Pendant la Première Guerre mondiale, les combats ne se déroulaient pas seulement en Europe. D'importantes forces étaient concentrées dans le Caucase, et la Russie prêtait attention à la Perse, dont la partie centrale était en fait contrôlée par les Allemands. Avec les Turcs, ils cherchaient à utiliser cette région pour accéder au pétrole, mais les Anglais entravaient leurs plans. En soutien aux alliés, l'état-major russe décida d'envoyer une centaine de cosaques, dirigée par le cosaque de Kuban, Vassili Danilovitch Gamali. Leur objectif était un raid dans les arrières turcs et de rejoindre les Anglais.
Les problèmes commencèrent immédiatement après avoir franchi la frontière. Les cosaques étaient poursuivis par des bandes de voleurs, ils étaient tirés dessus la nuit et recevaient des pierres des montagnes. Des difficultés survenaient également avec les guides, qui trompaient souvent les cosaques. Un jour, un guide arabe décida de les mener dans le désert, mais après 50 verstes, les cavaliers réalisèrent la tromperie. Sous la menace des armes, le guide avoua ses intentions.

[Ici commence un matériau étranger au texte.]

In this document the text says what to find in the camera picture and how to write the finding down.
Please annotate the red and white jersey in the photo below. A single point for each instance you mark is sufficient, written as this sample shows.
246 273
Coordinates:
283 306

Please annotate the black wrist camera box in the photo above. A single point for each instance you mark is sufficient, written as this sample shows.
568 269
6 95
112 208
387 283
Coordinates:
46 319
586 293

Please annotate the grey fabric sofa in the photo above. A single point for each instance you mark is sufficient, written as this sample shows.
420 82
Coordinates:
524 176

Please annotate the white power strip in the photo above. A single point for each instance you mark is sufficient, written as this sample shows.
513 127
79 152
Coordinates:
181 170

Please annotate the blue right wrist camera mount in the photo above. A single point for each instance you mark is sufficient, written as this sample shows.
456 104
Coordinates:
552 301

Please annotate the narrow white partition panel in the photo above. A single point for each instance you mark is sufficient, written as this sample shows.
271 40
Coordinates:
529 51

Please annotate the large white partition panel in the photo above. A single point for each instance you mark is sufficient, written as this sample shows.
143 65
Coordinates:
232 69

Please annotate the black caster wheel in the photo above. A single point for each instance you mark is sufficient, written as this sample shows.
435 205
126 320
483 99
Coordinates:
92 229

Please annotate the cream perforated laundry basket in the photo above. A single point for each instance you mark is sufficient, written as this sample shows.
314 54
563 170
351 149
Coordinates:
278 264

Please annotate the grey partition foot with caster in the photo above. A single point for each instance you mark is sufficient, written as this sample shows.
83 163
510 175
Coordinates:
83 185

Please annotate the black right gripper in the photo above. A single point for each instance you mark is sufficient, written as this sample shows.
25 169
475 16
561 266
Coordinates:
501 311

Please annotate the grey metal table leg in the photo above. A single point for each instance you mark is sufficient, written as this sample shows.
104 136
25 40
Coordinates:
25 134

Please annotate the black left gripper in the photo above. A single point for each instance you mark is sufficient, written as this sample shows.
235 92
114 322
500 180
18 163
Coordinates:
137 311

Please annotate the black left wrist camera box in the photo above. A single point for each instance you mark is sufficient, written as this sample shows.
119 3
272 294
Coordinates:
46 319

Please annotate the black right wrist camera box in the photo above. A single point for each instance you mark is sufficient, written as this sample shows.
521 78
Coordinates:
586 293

Les cosaques devaient recourir à la ruse. Un jour, Vassili Gamali remarqua devant lui une grande tribu armée. Pour éviter une confrontation, il s'approcha d'eux avec son assistant et, feignant que leur détachement était l'avant-garde du corps principal, engagea des négociations. Les chefs de la tribu crurent et laissèrent passer les cosaques.

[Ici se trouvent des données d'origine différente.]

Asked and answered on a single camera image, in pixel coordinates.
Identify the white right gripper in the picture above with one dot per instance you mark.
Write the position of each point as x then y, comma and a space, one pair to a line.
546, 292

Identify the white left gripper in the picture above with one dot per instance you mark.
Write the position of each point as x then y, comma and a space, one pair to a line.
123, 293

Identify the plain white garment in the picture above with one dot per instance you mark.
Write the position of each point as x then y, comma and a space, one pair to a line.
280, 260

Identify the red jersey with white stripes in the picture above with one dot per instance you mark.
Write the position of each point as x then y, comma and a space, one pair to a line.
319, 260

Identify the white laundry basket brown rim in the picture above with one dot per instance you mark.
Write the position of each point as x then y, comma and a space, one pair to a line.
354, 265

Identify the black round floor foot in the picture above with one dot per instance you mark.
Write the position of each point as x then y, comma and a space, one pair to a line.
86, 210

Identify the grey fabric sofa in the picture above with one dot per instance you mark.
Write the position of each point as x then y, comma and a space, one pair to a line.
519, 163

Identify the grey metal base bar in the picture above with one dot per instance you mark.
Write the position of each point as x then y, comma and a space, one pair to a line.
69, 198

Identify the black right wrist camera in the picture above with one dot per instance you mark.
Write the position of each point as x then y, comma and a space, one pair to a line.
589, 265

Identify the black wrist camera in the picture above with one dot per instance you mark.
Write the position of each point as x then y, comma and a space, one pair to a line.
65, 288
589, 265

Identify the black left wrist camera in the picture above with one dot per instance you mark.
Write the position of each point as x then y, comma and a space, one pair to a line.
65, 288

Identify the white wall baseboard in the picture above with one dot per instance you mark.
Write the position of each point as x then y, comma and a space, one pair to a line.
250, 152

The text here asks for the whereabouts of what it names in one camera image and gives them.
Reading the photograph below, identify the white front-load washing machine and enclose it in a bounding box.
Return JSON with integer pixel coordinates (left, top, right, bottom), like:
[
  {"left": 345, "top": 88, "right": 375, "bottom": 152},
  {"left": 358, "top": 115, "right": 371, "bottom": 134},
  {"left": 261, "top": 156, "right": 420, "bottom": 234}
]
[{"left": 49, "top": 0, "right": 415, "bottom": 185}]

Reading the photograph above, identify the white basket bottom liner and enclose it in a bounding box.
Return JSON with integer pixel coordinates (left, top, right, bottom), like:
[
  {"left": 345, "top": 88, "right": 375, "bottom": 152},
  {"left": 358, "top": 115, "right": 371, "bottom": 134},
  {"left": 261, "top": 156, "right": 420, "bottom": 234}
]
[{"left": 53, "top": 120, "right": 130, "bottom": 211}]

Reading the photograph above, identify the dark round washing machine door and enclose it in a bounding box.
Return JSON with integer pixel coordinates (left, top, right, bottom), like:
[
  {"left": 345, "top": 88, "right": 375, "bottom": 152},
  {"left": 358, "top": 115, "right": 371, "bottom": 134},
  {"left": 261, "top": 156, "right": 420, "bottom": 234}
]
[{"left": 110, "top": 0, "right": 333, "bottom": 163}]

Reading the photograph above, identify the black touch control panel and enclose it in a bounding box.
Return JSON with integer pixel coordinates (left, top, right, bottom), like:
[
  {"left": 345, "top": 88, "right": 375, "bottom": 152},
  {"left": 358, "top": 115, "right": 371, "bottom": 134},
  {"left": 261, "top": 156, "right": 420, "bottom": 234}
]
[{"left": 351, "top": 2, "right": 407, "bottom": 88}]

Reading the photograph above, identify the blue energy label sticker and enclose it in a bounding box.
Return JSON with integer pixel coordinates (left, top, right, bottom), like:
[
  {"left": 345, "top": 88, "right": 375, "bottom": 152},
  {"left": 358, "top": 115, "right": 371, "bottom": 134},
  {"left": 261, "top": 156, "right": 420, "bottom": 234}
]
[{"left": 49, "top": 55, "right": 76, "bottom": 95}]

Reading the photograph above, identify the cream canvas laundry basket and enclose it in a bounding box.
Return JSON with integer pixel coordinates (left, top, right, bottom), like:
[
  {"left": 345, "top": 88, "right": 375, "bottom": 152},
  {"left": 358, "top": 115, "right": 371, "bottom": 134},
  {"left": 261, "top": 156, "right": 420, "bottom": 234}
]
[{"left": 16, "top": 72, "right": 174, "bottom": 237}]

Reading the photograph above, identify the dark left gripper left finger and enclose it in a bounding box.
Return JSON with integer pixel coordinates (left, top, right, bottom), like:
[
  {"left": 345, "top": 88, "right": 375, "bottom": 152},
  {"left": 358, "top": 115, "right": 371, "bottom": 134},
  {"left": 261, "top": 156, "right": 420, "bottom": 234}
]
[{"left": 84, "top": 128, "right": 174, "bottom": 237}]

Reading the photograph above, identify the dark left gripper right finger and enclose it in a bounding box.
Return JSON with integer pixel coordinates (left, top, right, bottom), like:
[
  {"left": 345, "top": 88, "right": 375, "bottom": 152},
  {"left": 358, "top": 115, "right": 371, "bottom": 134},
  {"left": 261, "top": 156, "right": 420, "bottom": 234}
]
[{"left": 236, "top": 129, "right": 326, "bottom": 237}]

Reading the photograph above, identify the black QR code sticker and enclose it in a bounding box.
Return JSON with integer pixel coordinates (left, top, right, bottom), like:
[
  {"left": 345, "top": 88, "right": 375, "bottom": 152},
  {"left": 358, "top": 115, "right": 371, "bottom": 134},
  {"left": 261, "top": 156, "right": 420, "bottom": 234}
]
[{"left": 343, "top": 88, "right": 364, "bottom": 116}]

Le 19 mai 1916, ayant surmonté toutes les difficultés, les guerriers russes rencontrèrent les Anglais. Leur apparition fit forte impression. Les Anglais exprimèrent leur gratitude et récompensèrent les cosaques. En Russie, ils devinrent également des héros : toute la centaine reçut des croix de Saint-Georges pour le raid dans les arrières ennemis. Après la révolution, Vassili Gamali rejoignit les blancs et émigra plus tard aux États-Unis, où il mourut en 1956.